## DESCRIPTION OF THE TASK
The required result is one figure, the count of lines below with the string "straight" in them.

Items from a data source

- Opening Delimiter -

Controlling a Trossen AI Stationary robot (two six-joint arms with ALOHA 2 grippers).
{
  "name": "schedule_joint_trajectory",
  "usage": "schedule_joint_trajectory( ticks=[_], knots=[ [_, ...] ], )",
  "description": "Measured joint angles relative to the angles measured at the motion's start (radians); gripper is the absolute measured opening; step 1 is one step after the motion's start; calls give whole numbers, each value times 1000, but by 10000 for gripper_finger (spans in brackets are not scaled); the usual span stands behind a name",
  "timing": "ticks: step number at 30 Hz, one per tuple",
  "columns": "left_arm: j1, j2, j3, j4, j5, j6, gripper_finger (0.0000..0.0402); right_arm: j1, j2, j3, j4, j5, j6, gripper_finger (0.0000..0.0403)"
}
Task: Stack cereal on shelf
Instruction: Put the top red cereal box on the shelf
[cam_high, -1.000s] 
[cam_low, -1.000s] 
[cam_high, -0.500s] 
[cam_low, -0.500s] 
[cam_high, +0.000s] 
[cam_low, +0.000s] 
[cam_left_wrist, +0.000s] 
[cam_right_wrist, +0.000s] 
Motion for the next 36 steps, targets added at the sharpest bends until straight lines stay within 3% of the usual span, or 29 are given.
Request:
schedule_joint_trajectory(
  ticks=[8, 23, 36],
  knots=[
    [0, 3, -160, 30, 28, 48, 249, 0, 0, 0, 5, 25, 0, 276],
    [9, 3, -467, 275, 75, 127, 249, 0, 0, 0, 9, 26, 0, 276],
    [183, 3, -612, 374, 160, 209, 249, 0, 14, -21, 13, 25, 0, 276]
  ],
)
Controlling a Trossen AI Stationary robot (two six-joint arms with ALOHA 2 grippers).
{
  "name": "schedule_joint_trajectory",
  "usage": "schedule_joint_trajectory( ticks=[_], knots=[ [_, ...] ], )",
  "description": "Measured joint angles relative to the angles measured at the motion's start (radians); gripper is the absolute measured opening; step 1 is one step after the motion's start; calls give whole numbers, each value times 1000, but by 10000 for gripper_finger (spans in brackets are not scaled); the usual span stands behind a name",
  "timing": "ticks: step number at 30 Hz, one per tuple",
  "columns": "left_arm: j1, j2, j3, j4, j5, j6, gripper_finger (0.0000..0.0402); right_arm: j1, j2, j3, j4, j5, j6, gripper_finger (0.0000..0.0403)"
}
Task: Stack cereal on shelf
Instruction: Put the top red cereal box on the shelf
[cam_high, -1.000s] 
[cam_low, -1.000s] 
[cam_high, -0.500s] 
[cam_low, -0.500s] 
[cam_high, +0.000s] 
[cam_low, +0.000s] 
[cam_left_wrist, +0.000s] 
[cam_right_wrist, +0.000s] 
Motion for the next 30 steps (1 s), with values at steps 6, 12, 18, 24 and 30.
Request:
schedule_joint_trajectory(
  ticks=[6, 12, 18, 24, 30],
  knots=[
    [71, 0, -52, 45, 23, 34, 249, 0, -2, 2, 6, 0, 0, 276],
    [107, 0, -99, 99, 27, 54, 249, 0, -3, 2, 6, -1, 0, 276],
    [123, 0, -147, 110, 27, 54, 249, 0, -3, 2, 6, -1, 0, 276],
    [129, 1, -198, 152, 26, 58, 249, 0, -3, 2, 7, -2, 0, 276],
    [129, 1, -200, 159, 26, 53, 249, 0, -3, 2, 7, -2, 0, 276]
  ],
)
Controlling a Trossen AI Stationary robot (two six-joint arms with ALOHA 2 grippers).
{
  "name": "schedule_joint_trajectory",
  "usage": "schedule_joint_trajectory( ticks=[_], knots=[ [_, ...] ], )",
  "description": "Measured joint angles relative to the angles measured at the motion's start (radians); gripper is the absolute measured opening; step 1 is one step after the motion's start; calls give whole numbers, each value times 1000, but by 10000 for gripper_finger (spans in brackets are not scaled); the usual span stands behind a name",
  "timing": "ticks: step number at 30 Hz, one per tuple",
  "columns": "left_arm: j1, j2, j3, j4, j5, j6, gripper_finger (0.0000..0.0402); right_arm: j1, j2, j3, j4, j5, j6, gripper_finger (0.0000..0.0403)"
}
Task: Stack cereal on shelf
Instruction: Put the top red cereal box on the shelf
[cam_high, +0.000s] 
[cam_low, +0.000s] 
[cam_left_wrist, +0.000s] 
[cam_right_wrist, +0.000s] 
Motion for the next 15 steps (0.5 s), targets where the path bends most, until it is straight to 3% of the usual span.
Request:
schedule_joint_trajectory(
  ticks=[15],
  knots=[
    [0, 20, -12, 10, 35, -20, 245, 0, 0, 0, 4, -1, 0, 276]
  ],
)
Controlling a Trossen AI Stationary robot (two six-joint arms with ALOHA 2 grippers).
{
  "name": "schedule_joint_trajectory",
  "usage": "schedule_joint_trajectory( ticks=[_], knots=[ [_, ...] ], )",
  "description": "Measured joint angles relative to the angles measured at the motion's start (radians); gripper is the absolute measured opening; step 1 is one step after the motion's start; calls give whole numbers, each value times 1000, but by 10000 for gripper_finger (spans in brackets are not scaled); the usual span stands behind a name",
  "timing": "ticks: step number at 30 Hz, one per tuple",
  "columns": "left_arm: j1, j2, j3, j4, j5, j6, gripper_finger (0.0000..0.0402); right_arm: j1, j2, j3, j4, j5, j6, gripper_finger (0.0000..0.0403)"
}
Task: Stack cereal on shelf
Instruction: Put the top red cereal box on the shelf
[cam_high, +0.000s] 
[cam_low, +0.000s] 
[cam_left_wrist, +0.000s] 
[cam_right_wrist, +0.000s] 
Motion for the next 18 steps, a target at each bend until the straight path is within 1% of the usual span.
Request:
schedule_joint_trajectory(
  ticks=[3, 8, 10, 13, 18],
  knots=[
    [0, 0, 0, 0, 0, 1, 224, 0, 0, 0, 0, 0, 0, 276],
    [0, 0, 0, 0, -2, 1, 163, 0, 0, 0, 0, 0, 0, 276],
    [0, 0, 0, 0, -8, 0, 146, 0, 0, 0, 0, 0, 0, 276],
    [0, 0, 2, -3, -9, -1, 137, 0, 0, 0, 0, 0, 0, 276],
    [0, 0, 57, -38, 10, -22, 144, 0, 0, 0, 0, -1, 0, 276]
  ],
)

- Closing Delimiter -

## TASK OUTPUT
3